### EXERCISE AIM
Pull every line holding the word "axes" out of the data and copy it.

### COLLECTED MATERIAL
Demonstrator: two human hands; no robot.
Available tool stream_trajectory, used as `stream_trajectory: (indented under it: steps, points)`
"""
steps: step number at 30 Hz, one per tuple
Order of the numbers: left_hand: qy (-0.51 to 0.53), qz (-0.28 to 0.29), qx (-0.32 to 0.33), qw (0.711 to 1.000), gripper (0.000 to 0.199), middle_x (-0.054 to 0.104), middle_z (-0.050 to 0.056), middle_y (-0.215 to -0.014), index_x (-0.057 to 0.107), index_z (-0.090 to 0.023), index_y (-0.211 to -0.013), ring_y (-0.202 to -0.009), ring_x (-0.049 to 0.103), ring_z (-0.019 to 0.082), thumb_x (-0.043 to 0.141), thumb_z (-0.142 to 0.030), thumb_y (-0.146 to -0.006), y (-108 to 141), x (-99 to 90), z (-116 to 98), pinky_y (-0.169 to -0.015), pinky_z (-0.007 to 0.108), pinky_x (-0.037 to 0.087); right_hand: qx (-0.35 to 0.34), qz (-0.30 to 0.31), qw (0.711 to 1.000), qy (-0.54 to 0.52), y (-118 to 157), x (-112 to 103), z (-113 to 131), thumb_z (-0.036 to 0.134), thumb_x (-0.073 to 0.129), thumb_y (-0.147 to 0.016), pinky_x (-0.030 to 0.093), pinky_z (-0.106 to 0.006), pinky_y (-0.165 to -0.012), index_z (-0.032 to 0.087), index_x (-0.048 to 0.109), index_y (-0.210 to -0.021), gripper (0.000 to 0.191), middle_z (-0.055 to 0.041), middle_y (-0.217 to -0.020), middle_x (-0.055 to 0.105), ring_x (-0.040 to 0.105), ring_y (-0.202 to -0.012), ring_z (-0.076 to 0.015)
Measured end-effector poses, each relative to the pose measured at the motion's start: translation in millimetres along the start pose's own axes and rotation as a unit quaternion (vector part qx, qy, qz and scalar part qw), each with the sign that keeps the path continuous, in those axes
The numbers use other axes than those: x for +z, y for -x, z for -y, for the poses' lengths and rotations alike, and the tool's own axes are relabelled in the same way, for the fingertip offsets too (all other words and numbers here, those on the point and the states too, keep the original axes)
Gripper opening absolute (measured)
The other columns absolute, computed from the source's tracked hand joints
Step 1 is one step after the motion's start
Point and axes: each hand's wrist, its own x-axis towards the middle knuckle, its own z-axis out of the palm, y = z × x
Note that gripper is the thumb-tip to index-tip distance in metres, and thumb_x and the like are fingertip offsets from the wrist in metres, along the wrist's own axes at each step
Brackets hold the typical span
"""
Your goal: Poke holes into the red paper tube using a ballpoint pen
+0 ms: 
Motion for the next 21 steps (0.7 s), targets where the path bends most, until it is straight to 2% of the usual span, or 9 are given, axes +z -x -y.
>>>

### TASK RESPONSE
Measured end-effector poses, each relative to the pose measured at the motion's start: translation in millimetres along the start pose's own axes and rotation as a unit quaternion (vector part qx, qy, qz and scalar part qw), each with the sign that keeps the path continuous, in those axes
The numbers use other axes than those: x for +z, y for -x, z for -y, for the poses' lengths and rotations alike, and the tool's own axes are relabelled in the same way, for the fingertip offsets too (all other words and numbers here, those on the point and the states too, keep the original axes)
Point and axes: each hand's wrist, its own x-axis towards the middle knuckle, its own z-axis out of the palm, y = z × x
Note that gripper is the thumb-tip to index-tip distance in metres, and thumb_x and the like are fingertip offsets from the wrist in metres, along the wrist's own axes at each step
Motion for the next 21 steps (0.7 s), targets where the path bends most, until it is straight to 2% of the usual span, or 9 are given, axes +z -x -y.

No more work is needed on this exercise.